Both museums have embraced social and cultural history and seek to tell the stories of previously unheard voices – women, African Americans, and Native Americans. Both include local flavor to a national story. In Philadelphia it’ s the Battle of Brandywine, in Virginia, it’s the siege of Yorktown. And both include a hall of photographs of the revolutionary generation in their older years – a powerful way to personalize a story that pre-dates the invention of photography.
Having spent a lot of time in Philadelphia, I eagerly anticipated the new Museum of the American Revolution which opened April 19, 2017. I think it’s a good addition to the city’s cultural attractions. It sits a few blocks east of Independence Hall, the city’s star attraction, and complements that building and other history sites in the city. And let’s face it, international visitors and even most Americans are fuzzy on the story.
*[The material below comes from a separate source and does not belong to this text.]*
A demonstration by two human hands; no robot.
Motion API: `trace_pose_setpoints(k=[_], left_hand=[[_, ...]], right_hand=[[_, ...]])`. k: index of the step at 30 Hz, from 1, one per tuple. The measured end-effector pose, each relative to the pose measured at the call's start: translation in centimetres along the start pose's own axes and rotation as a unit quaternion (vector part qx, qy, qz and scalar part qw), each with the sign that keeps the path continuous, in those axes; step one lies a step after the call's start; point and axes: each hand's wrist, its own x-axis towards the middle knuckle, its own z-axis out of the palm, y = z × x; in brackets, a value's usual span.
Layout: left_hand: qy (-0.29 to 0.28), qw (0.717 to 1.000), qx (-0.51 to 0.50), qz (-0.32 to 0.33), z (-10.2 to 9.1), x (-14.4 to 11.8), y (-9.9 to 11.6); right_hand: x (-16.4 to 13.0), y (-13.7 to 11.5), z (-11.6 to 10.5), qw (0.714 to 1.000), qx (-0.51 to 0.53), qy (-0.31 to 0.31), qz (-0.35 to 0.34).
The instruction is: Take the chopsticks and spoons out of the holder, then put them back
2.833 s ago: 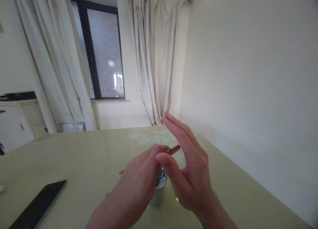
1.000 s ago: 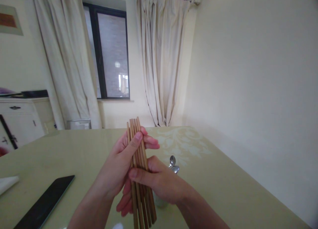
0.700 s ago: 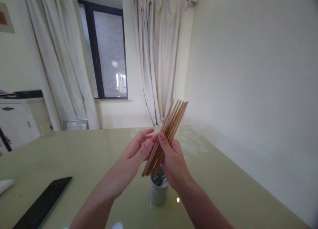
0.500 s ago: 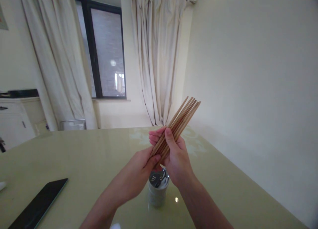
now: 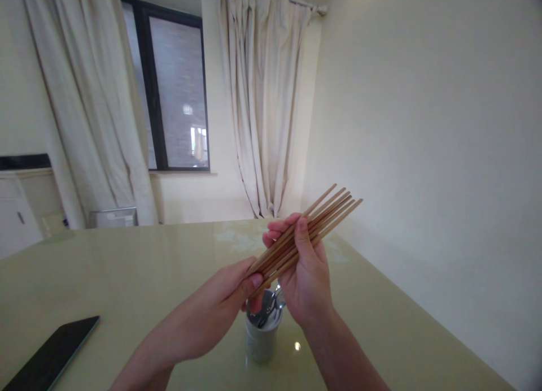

A ranger-led tour of Independence Hall cannot possibly provide enough context to give most visitors an understanding of the events that changed the course of history.
The galleries pose four questions throughout:
- How did people become Revolutionaries?
- How did the Revolution survive its darkest hour?
- How Revolutionary was the war?
- What kind of nation did the Revolution create?
While I’ve read some criticisms that the collection isn’t terribly broad, I was impressed with the variety of objects on display — about 500 of them (similar to Yorktown). One particularly memorable object is the tiny pair of red infant shoes supposedly made from the fabric of a British redcoat. The seven tableaus featuring life-like figures are an attempt to personalize and dramatize the exhibition. One depicts a crowd toppling a statue of King George III in New York, another a Hessian soldier, and another highlights a debate within the Oneida nation about which side to take.
Some of my favorite sections: a comparison wall of war propaganda, a liberty tree setting that includes wood from an actual liberty tree that you can touch, and a recreated privateer ship hands-on area filled with tactile reproduction objects. The Battle of the Brandywine theater is an attempt to give museum visitors a “battlefield” experience. It could have been better executed and comes across as corny.
The films scattered throughout the core exhibition got the serious documentary-style treatment featuring a soaring music soundtrack that was a bit annoying (I wanted a little variety in tone… whimsy perhaps?). A major emphasis is placed on the museum’s key relic: General George Washington’s field tent. Set apart in a separate room, the 12-minute tent “experience” is over-hyped. I understand that the museum put a lot of work into its restoration and that anything touched by Washington is holy, but a movie ends, the screen rises and there is the glowing tent accompanied by angelic choirs (OK, not quite, but same idea.)
Through it all, the multiple perspectives and variety of kinds of history (political, military, social, cultural, Native American, etc.) support a narrative that provokes thought and gives visitors stories that transcend more traditional presentations of the topic.
The museum also includes a special exhibition gallery and should anticipate an uptick in attendance with its upcoming exhibition Hamilton Was Here: Rising Up in Revolutionary Philadelphia, on display from October 27, 2018-March 17-2019.